◆ AIM OF THE EXERCISE ◆
Go through the data below and gather each line containing "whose".

◆ DATA FOR THIS EXERCISE ◆
___

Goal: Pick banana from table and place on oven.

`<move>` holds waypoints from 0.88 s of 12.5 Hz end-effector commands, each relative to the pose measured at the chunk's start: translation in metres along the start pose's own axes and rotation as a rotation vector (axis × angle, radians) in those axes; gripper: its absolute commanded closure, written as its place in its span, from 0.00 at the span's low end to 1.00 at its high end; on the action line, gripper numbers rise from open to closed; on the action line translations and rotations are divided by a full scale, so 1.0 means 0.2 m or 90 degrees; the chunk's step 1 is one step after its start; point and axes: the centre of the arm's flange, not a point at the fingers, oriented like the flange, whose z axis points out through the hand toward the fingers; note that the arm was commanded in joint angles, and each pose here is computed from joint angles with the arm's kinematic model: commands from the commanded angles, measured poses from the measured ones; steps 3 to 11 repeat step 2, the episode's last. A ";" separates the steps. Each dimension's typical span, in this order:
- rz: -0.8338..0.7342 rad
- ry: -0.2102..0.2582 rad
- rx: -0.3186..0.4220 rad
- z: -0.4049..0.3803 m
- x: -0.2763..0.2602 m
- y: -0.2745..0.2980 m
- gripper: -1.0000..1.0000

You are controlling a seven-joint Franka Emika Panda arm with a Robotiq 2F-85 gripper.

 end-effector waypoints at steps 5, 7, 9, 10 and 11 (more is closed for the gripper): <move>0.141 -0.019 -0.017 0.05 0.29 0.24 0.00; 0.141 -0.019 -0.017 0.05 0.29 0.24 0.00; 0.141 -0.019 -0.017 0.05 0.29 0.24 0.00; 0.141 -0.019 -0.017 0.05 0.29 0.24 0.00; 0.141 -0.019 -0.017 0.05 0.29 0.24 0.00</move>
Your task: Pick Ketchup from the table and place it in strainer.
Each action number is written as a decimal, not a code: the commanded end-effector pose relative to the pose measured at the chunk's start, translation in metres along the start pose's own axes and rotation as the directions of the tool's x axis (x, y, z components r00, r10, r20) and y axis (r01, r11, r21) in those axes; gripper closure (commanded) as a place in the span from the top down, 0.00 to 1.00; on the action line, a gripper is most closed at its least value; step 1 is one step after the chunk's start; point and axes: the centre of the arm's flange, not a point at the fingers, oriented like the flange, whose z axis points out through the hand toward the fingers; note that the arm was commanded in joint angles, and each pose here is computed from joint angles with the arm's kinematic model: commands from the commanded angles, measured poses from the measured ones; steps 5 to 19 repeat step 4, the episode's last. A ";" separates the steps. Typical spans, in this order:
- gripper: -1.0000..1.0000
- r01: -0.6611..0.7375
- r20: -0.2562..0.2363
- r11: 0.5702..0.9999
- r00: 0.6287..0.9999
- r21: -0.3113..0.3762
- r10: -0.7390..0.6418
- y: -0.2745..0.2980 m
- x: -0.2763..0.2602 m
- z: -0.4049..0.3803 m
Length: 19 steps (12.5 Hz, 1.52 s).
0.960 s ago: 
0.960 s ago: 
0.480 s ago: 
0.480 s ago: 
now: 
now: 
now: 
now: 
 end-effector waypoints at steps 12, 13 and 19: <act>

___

◆ RESPONSE ◆
`<move>` holds waypoints from 0.88 s of 12.5 Hz end-effector commands, each relative to the pose measured at the chunk's start: translation in metres along the start pose's own axes and rotation as a rotation vector (axis × angle, radians) in those axes; gripper: its absolute commanded closure, written as its place in its span, from 0.00 at the span's low end to 1.00 at its high end; on the action line, gripper numbers rise from open to closed; on the action line translations and rotations are divided by a full scale, so 1.0 means 0.2 m or 90 degrees; the chunk's step 1 is one step after its start; point and axes: the centre of the arm's flange, not a point at the fingers, oriented like the flange, whose z axis points out through the hand toward the fingers; note that the arm was commanded in joint angles, and each pose here is computed from joint angles with the arm's kinematic model: commands from the commanded angles, measured poses from the measured ones; steps 3 to 11 repeat step 2, the episode's last. A ";" separates the steps. Each dimension's typical span, in this order:
Each action number is written as a decimal, not a code: the commanded end-effector pose relative to the pose measured at the chunk's start, translation in metres along the start pose's own axes and rotation as the directions of the tool's x axis (x, y, z components r00, r10, r20) and y axis (r01, r11, r21) in those axes; gripper closure (commanded) as a place in the span from the top down, 0.00 to 1.00; on the action line, a gripper is most closed at its least value; step 1 is one step after the chunk's start; point and axes: the centre of the arm's flange, not a point at the fingers, oriented like the flange, whose z axis points out through the hand toward the fingers; note that the arm was commanded in joint angles, and each pose here is computed from joint angles with the arm's kinematic model: commands from the commanded angles, measured poses from the measured ones; steps 5 to 19 repeat step 4, the episode's last. A ";" separates the steps. Typical spans, in this order:

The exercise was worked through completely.